**Exercise description**: In the data below, find the line with "(210, 97): 2.8, 3.2, 4.4" and the line with "It looks (tilt;", then restate both and every line between them exactly, minus the pictures.

---- Materials provided

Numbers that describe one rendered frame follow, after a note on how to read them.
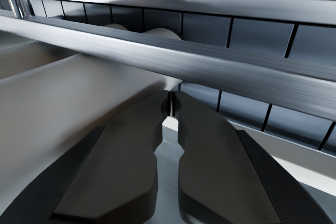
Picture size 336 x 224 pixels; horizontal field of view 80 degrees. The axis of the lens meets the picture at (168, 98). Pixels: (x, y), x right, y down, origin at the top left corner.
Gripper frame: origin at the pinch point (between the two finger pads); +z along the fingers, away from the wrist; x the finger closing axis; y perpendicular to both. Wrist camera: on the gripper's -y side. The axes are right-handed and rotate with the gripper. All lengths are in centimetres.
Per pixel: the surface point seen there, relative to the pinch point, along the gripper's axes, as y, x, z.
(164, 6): -4.0, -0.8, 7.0
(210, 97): 2.8, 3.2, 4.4
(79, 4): -3.5, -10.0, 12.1
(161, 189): 28.9, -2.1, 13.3
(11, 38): -1.1, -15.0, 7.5
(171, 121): 3.9, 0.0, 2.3
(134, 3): -4.0, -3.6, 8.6
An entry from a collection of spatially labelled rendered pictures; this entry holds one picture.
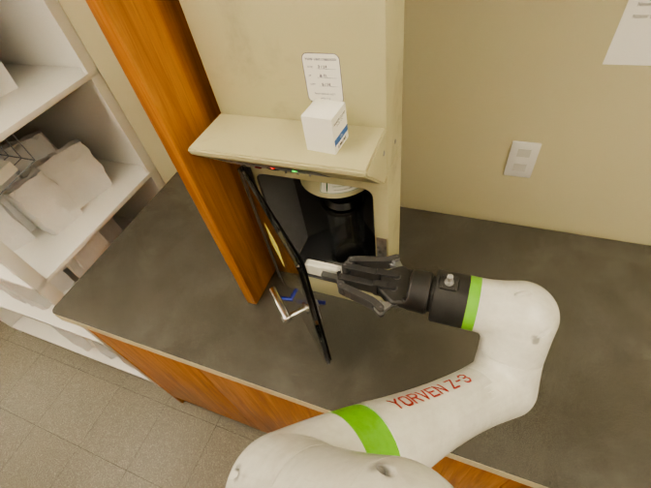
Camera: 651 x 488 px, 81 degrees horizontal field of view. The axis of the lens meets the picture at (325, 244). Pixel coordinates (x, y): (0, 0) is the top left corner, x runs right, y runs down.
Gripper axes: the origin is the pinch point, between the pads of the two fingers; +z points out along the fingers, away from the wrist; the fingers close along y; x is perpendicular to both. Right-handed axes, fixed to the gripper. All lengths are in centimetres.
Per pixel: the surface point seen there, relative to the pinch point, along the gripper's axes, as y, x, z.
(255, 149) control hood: -4.6, -23.0, 10.6
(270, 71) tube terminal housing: -14.1, -31.4, 10.1
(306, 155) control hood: -4.8, -23.0, 1.4
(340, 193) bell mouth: -16.4, -4.8, 1.8
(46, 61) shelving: -56, -10, 130
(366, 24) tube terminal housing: -14.1, -38.4, -6.2
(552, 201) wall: -57, 25, -46
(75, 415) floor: 36, 128, 142
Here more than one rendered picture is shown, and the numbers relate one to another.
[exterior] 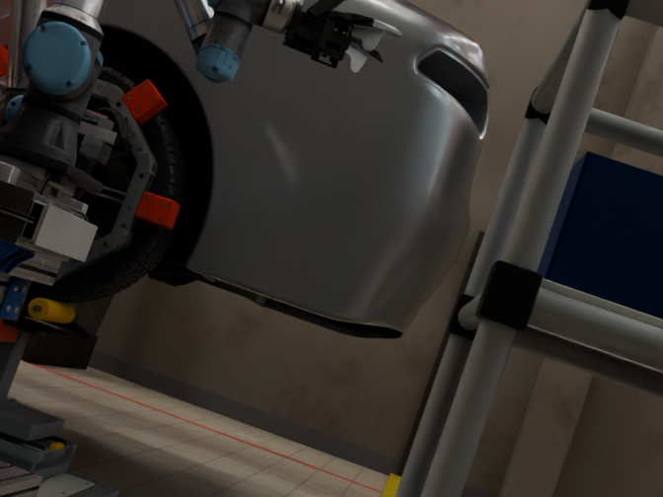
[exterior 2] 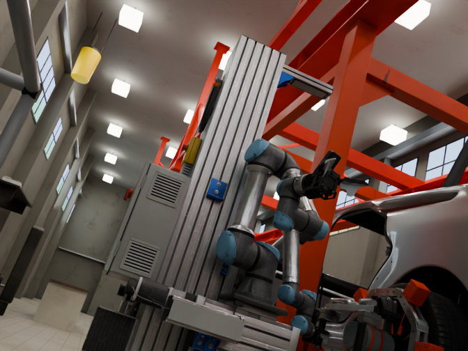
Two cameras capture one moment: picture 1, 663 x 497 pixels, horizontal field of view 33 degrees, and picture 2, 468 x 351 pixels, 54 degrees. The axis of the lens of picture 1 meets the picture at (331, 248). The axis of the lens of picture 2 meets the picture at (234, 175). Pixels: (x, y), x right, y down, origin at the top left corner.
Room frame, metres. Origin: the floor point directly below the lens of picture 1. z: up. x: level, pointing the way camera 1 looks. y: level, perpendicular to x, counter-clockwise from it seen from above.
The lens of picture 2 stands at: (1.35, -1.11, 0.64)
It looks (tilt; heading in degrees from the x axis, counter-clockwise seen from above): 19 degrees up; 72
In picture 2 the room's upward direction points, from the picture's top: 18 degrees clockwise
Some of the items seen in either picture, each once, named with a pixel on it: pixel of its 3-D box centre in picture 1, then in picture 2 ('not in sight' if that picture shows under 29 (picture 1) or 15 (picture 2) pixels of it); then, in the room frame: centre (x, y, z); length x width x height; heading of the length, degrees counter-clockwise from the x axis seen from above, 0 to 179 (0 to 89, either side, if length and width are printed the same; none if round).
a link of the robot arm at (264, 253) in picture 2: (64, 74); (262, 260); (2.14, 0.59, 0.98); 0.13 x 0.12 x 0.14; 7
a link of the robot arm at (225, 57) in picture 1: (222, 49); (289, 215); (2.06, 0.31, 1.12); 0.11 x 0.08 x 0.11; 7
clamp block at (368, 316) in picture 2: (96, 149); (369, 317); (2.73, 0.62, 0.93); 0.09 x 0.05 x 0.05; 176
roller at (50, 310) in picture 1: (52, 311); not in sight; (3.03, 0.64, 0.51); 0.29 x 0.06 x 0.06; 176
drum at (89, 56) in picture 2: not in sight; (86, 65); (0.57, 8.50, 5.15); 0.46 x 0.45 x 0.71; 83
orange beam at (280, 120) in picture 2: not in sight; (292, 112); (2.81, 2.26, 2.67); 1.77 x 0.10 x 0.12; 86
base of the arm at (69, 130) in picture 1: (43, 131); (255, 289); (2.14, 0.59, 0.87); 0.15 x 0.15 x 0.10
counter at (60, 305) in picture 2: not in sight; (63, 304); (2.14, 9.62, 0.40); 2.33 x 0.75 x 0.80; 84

--------

**Task solution**:
(210, 97): 2.8, 3.2, 4.4
(79, 4): -3.5, -10.0, 12.1
(161, 189): 28.9, -2.1, 13.3
(11, 38): -1.1, -15.0, 7.5
(171, 121): 3.9, 0.0, 2.3
(134, 3): -4.0, -3.6, 8.6
An entry from a collection of spatially labelled rendered pictures; this entry holds one picture.
Camera: 651 x 488 px, 81 degrees horizontal field of view. The axis of the lens meets the picture at (325, 244). Pixel coordinates (x, y): (0, 0) is the top left corner, x runs right, y runs down.
Gripper axes: the origin is the pinch point, between the pads of the two fingers; +z points out along the fingers, away from the wrist; the fingers close along y; x is perpendicular to both. Right-handed axes, fixed to the gripper. All lengths are in centimetres.
Per pixel: the surface point seen there, relative to the pinch point, along the gripper's axes, as y, x, z.
(255, 149) control hood: -4.6, -23.0, 10.6
(270, 71) tube terminal housing: -14.1, -31.4, 10.1
(306, 155) control hood: -4.8, -23.0, 1.4
(340, 193) bell mouth: -16.4, -4.8, 1.8
(46, 61) shelving: -56, -10, 130
(366, 24) tube terminal housing: -14.1, -38.4, -6.2
(552, 201) wall: -57, 25, -46
(75, 415) floor: 36, 128, 142
Here more than one rendered picture is shown, and the numbers relate one to another.
[exterior] 
[exterior 2] 
Two cameras capture one moment: picture 1, 663 x 497 pixels, horizontal field of view 33 degrees, and picture 2, 468 x 351 pixels, 54 degrees. The axis of the lens of picture 1 meets the picture at (331, 248). The axis of the lens of picture 2 meets the picture at (234, 175). Pixels: (x, y), x right, y down, origin at the top left corner.
Room frame, metres. Origin: the floor point directly below the lens of picture 1. z: up. x: level, pointing the way camera 1 looks. y: level, perpendicular to x, counter-clockwise from it seen from above.
The lens of picture 2 stands at: (1.35, -1.11, 0.64)
It looks (tilt; heading in degrees from the x axis, counter-clockwise seen from above): 19 degrees up; 72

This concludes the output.